Indian Arrival was observed last Saturday in St. Lucia to commemorate the landing on shore of the first set of indentured laborers on the island. The program included a cultural variety show – singing, dancing, speeches, and comedy. A news report stated that the organizers considered the event a grand success. Hundreds graced the event held at the National Cultural Center.
Wikipedia notes that the Indian Diaspora of St. Lucia, an association promoting Indo-Saint Lucian heritage, organized the first Indian Arrival Day celebrations in Saint Lucia on 6 May 2013. The association is campaigning for the Saint Lucian government to officially declare 6 May as Indian Arrival Day. Many other Caribbean nations observe Indian Arrival Day annually to commemorate the date when the first Indians arrived in their respective countries. It is a holiday in several territories.

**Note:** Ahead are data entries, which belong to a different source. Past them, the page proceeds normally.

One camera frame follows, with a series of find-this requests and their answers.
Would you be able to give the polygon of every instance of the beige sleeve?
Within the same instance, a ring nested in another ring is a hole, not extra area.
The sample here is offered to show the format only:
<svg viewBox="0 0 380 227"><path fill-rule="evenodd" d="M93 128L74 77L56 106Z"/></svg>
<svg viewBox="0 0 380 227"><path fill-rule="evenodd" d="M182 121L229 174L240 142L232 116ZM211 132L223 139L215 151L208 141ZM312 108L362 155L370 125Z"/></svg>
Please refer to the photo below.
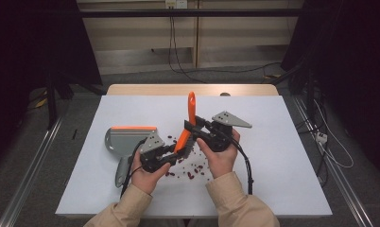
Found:
<svg viewBox="0 0 380 227"><path fill-rule="evenodd" d="M152 197L149 194L130 184L119 203L109 205L84 226L137 226L151 200Z"/></svg>
<svg viewBox="0 0 380 227"><path fill-rule="evenodd" d="M224 226L277 227L278 219L270 208L253 195L246 195L234 172L207 183L218 212L218 224Z"/></svg>

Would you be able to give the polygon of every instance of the carpeted floor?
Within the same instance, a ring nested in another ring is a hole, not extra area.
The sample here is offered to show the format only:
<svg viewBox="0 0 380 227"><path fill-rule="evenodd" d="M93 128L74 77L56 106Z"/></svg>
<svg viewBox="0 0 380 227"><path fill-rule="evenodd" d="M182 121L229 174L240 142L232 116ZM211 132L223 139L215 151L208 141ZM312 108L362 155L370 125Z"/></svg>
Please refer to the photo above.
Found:
<svg viewBox="0 0 380 227"><path fill-rule="evenodd" d="M254 67L225 67L219 70L252 68ZM207 83L260 83L263 80L263 74L281 73L282 71L277 66L272 65L265 70L244 73L203 71L188 75ZM114 83L195 83L185 75L172 71L104 76L103 81L103 89L107 89ZM16 220L16 226L82 226L87 221L87 219L68 219L55 215L60 197L72 173L100 100L100 96L91 94L80 87L72 86L72 88L75 91L72 100L59 99L57 101L60 110L67 108L66 116L43 162L31 193L26 198L25 205ZM302 122L293 98L286 88L286 83L281 83L277 88L280 95L284 97L294 123ZM366 207L373 224L380 226L380 172L365 158L358 143L347 135L336 113L331 110L330 103L327 103L325 108L332 132L354 158L354 167L343 169L343 172ZM46 106L27 111L12 143L0 159L0 218L43 140L47 117ZM302 133L301 139L313 168L317 169L320 155L311 135ZM338 161L345 164L350 162L335 140L330 137L329 141L330 148ZM358 226L330 174L323 191L334 213L331 217L280 218L282 226Z"/></svg>

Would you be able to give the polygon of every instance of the hand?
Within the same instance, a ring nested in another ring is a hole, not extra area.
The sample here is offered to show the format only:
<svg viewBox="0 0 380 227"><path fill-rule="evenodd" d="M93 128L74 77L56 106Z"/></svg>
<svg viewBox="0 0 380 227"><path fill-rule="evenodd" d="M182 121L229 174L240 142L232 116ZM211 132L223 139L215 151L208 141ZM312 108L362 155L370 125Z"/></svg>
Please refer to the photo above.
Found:
<svg viewBox="0 0 380 227"><path fill-rule="evenodd" d="M234 140L239 142L240 134L236 130L233 130L232 134ZM202 139L198 138L197 143L208 159L208 166L210 167L214 179L233 171L234 161L237 156L237 148L233 144L230 144L228 148L222 152L213 152Z"/></svg>
<svg viewBox="0 0 380 227"><path fill-rule="evenodd" d="M140 152L137 150L134 155L133 165L131 166L131 183L150 195L154 191L158 180L160 180L160 178L169 170L170 164L167 163L163 165L160 169L153 173L149 173L142 168L137 169L141 165Z"/></svg>

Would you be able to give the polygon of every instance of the person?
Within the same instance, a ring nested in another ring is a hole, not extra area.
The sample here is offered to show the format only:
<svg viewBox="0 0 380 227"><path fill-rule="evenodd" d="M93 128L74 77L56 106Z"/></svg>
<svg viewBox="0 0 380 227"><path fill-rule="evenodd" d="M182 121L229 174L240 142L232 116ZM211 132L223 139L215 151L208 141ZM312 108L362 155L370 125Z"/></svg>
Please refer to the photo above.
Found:
<svg viewBox="0 0 380 227"><path fill-rule="evenodd" d="M238 142L240 134L233 130L233 138ZM270 208L253 195L244 193L241 182L233 172L237 149L230 145L222 152L213 152L202 140L197 139L201 151L208 160L214 180L207 183L208 193L216 206L218 225L277 227L278 219ZM136 152L132 169L141 166L140 154ZM113 203L91 218L85 227L96 226L137 226L144 211L151 203L150 194L158 180L169 170L165 164L154 173L139 168L131 177L131 184L119 203Z"/></svg>

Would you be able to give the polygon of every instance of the white tabletop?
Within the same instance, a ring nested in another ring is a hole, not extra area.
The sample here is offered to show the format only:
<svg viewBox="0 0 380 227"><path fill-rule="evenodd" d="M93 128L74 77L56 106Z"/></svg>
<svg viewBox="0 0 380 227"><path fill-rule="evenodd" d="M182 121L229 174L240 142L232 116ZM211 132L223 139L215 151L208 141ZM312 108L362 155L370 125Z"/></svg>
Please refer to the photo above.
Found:
<svg viewBox="0 0 380 227"><path fill-rule="evenodd" d="M241 134L240 145L250 158L253 194L276 216L332 215L281 96L197 96L196 100L200 117L211 120L214 114L228 111L253 125L252 129L236 128ZM104 145L110 127L156 126L170 145L173 141L167 136L179 137L187 118L187 96L103 96L56 213L92 216L119 201L121 189L114 185L119 158ZM183 172L194 172L191 164L204 166L205 175L189 180ZM212 180L207 166L196 144L195 153L171 167L175 177L158 181L145 218L215 217L216 209L205 188ZM247 192L241 155L234 170Z"/></svg>

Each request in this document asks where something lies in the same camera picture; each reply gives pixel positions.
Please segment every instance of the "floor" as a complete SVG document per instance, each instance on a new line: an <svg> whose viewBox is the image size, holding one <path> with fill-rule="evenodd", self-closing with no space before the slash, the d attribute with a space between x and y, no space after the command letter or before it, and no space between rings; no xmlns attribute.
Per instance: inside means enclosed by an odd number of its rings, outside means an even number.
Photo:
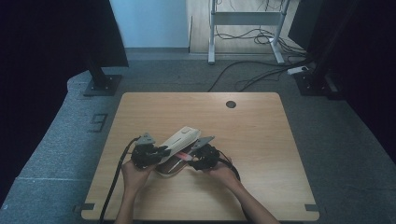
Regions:
<svg viewBox="0 0 396 224"><path fill-rule="evenodd" d="M273 70L271 55L220 55L209 65L205 55L128 51L130 68L105 68L121 74L114 96L85 97L90 74L68 81L64 104L0 210L1 223L96 223L80 216L120 98L127 91L235 91L237 81ZM286 73L257 82L246 91L279 93L317 201L313 223L396 223L396 166L344 101L304 97ZM92 118L107 114L101 132Z"/></svg>

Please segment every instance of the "white device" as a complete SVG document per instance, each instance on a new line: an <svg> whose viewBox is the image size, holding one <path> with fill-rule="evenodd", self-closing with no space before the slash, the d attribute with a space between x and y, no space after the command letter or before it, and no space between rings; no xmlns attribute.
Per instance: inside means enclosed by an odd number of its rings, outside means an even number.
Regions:
<svg viewBox="0 0 396 224"><path fill-rule="evenodd" d="M178 153L183 148L187 147L189 144L195 142L199 136L201 135L201 131L198 129L193 129L191 127L183 127L177 133L172 135L168 140L166 140L160 147L167 146L168 149L171 150L169 156L164 157L159 164L162 164L169 160L173 155Z"/></svg>

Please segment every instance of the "white wall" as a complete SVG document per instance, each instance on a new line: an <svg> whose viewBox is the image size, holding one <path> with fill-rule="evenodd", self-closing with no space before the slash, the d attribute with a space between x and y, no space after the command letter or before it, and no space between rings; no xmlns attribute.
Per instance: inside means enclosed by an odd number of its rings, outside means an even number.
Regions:
<svg viewBox="0 0 396 224"><path fill-rule="evenodd" d="M110 0L125 48L187 48L186 0Z"/></svg>

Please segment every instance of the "table top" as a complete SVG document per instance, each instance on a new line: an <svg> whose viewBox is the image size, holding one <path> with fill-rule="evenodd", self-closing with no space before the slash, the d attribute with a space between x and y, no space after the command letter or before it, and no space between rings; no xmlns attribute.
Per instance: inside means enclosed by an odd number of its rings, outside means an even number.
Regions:
<svg viewBox="0 0 396 224"><path fill-rule="evenodd" d="M226 105L229 101L235 108ZM318 219L318 211L306 209L315 207L315 199L280 97L273 92L125 93L85 202L94 207L83 210L82 217L99 219L120 155L133 138L149 132L158 146L184 126L201 130L201 137L215 135L210 144L233 159L246 189L278 220ZM116 218L122 193L120 175L105 219ZM152 172L136 198L134 219L245 217L230 191L187 166L169 178Z"/></svg>

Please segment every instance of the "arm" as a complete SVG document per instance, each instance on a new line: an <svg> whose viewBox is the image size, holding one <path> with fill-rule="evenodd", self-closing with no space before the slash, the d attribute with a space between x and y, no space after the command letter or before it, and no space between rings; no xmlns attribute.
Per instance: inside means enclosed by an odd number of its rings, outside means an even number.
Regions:
<svg viewBox="0 0 396 224"><path fill-rule="evenodd" d="M155 169L152 165L144 170L138 170L132 161L127 161L122 165L122 176L124 180L124 192L122 203L117 214L115 224L132 224L134 218L134 200L136 195L143 188L149 178L149 173Z"/></svg>
<svg viewBox="0 0 396 224"><path fill-rule="evenodd" d="M276 218L245 189L233 171L224 163L218 162L213 169L205 170L205 173L218 179L235 195L254 223L279 224Z"/></svg>

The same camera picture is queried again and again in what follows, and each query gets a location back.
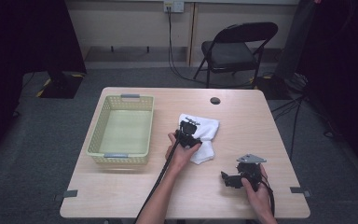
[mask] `electrical outlet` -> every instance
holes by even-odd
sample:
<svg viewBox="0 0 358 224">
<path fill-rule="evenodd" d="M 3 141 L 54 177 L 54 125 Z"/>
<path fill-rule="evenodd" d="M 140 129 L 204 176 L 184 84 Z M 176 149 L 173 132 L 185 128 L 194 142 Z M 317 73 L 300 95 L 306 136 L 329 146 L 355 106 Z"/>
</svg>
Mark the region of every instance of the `electrical outlet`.
<svg viewBox="0 0 358 224">
<path fill-rule="evenodd" d="M 164 1 L 164 4 L 163 4 L 164 12 L 168 12 L 167 8 L 170 8 L 171 12 L 173 12 L 173 1 Z"/>
<path fill-rule="evenodd" d="M 185 10 L 185 2 L 183 1 L 164 1 L 164 12 L 168 12 L 168 8 L 171 12 L 183 13 Z"/>
<path fill-rule="evenodd" d="M 183 13 L 183 11 L 185 10 L 185 2 L 173 2 L 173 11 L 174 12 L 179 12 L 179 13 Z"/>
</svg>

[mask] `wooden table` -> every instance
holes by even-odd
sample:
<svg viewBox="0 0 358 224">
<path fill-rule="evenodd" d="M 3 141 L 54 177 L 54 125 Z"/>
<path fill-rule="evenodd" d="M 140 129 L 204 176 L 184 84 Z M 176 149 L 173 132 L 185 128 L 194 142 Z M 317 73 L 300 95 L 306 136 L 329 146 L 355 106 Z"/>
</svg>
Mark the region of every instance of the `wooden table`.
<svg viewBox="0 0 358 224">
<path fill-rule="evenodd" d="M 235 175 L 236 159 L 248 153 L 267 160 L 263 165 L 274 190 L 275 217 L 310 215 L 304 195 L 290 190 L 299 184 L 261 91 L 106 88 L 92 122 L 105 96 L 121 93 L 155 97 L 149 162 L 128 170 L 95 163 L 86 154 L 89 130 L 68 187 L 78 193 L 63 200 L 63 217 L 136 217 L 165 162 L 171 143 L 167 133 L 174 132 L 182 113 L 218 119 L 220 126 L 213 140 L 215 158 L 200 165 L 191 162 L 185 168 L 174 187 L 167 218 L 255 218 L 244 188 L 226 187 L 220 175 L 221 171 Z M 212 97 L 218 97 L 220 105 L 211 104 Z"/>
</svg>

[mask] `dark curtain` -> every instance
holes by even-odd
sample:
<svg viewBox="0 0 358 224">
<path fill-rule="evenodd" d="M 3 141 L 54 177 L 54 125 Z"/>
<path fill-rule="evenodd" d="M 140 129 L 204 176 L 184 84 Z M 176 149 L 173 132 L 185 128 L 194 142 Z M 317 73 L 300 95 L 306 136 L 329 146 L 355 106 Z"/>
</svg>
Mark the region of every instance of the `dark curtain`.
<svg viewBox="0 0 358 224">
<path fill-rule="evenodd" d="M 299 72 L 358 156 L 358 0 L 322 1 Z"/>
<path fill-rule="evenodd" d="M 63 0 L 0 0 L 0 139 L 29 72 L 86 74 Z"/>
</svg>

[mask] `metal bracket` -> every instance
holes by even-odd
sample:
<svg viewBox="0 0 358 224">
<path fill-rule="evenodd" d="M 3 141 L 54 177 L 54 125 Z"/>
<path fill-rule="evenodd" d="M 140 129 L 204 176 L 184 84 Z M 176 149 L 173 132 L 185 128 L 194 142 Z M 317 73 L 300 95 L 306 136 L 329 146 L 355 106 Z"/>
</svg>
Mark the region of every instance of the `metal bracket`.
<svg viewBox="0 0 358 224">
<path fill-rule="evenodd" d="M 267 160 L 252 154 L 246 154 L 242 157 L 237 158 L 237 161 L 243 163 L 259 163 L 259 162 L 266 162 Z"/>
<path fill-rule="evenodd" d="M 191 124 L 194 124 L 194 125 L 200 125 L 200 123 L 198 123 L 198 122 L 196 122 L 195 120 L 192 120 L 192 119 L 190 119 L 190 118 L 188 118 L 188 117 L 186 117 L 185 119 L 188 120 L 188 123 L 191 123 Z"/>
<path fill-rule="evenodd" d="M 67 190 L 66 192 L 63 193 L 63 195 L 57 194 L 54 197 L 54 201 L 62 202 L 64 198 L 74 198 L 76 196 L 77 196 L 77 189 Z"/>
<path fill-rule="evenodd" d="M 292 193 L 302 193 L 306 198 L 310 198 L 310 190 L 303 190 L 301 187 L 290 187 Z"/>
</svg>

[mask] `chair leg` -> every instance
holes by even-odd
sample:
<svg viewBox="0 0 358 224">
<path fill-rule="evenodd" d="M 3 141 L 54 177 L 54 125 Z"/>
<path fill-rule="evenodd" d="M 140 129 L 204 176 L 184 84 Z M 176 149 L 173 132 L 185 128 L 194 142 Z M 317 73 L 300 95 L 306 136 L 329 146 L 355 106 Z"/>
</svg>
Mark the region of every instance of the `chair leg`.
<svg viewBox="0 0 358 224">
<path fill-rule="evenodd" d="M 208 71 L 206 73 L 206 89 L 209 89 L 209 79 L 210 79 L 210 74 L 211 74 L 211 69 L 209 67 L 209 64 L 208 64 Z"/>
<path fill-rule="evenodd" d="M 196 75 L 193 76 L 193 79 L 197 78 L 197 75 L 199 74 L 199 71 L 201 70 L 202 66 L 204 65 L 205 60 L 206 60 L 205 58 L 202 60 L 202 63 L 200 64 L 199 69 L 197 69 Z"/>
<path fill-rule="evenodd" d="M 255 69 L 255 75 L 254 75 L 254 80 L 252 82 L 252 89 L 255 88 L 256 85 L 256 79 L 257 79 L 257 74 L 258 74 L 258 67 Z"/>
</svg>

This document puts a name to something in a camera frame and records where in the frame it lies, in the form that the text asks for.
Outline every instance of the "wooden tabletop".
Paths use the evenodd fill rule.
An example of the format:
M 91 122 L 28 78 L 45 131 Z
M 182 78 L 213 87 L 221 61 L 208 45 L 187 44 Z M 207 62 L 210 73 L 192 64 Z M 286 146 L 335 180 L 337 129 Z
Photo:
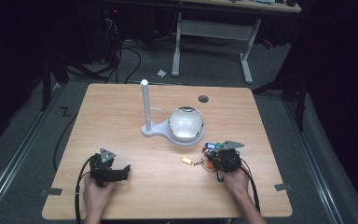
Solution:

Wikipedia also sates that in total, 13 ships transported nearly 4,500 Indian indentured workers from India to Saint Lucia between 1859 and 1893. The numbers excluding those who died during the voyage; many Indians died on board and several died right after the journey. Wikipedia states that about 2,075 workers returned to India, while the rest remained in Saint Lucia or emigrated to other Caribbean nations such as Trinidad and Tobago and Guyana. The last indenture contracts expired in 1897, and by the end of the 19th century, Saint Lucia had a population of 2,560 free Indians. Many Indians who had completed their indenture periods were unable to return home as they did not have sufficient funds to do so. The Indians that remained in Saint Lucia are the origin of the Indo-Saint Lucian community.
As of 2013, people of Indian descent are a minority ethnic group in Saint Lucia, accounting for 2.4% of the country’s population. An additional 11.9% of the country is multiracial, predominantly of Indian and African descent.
The event, celebrated annually, known as ‘Palmyra 2022’ was hosted by the Indian Cultural Foundation (ICF) Saint Lucia. This celebration was to mark the first ship ‘PALMYRA’ which arrived in Castries, Saint Lucia on 6th May, 1859 about 163 years ago, carrying a group of Indian indentured workers to work on Saint Lucia sugarcane estate and plantations.
The report stated that the commemorative part of the celebration was attended by many St. Lucians of Indian ancestry and other Saint Lucians. Many women and men wore traditional Indian attire. Thousands of Indo-Guyanese and others are settled in St. Lucia, having moved to the island since the 1980s when life was extremely difficult in Guyana whose economy had contracted to a fifth of what it was during the 1960s.
Attendees at the Palmyra Day observance enjoyed the tasty and delicious Indian and local cuisine, drinks and refreshments that were showcased.
The report stated that last Saturday’s commemorative event started with the National anthems of St. Lucia and India, invocation prayers by a Dr Swamy, followed by a welcome introduction by Doodnauth Shivnauth. Greetings and Remarks were presented by Ms Solange Charles – Belizaire, St. Lucia’s Deputy Permanent Secretary Ministry of Tourism, Investment, Creative Industries, Culture and Information.
According to the report, other speakers included: Lokesh Singh (Guyana Honorary consul to Saint Lucia); Dr Jolien Harmsen (Author, Historian, Journalist), and Dr Leonard Surage (President, Indian Cultural Foundation). Dr Fleming Salapuddi was honoured for 50 years of outstanding service and contribution to Saint Lucia.
Congrats are in order to the organizers for a an outstanding event to recognize and honor the contributions of Indian pioneers to St. Lucia.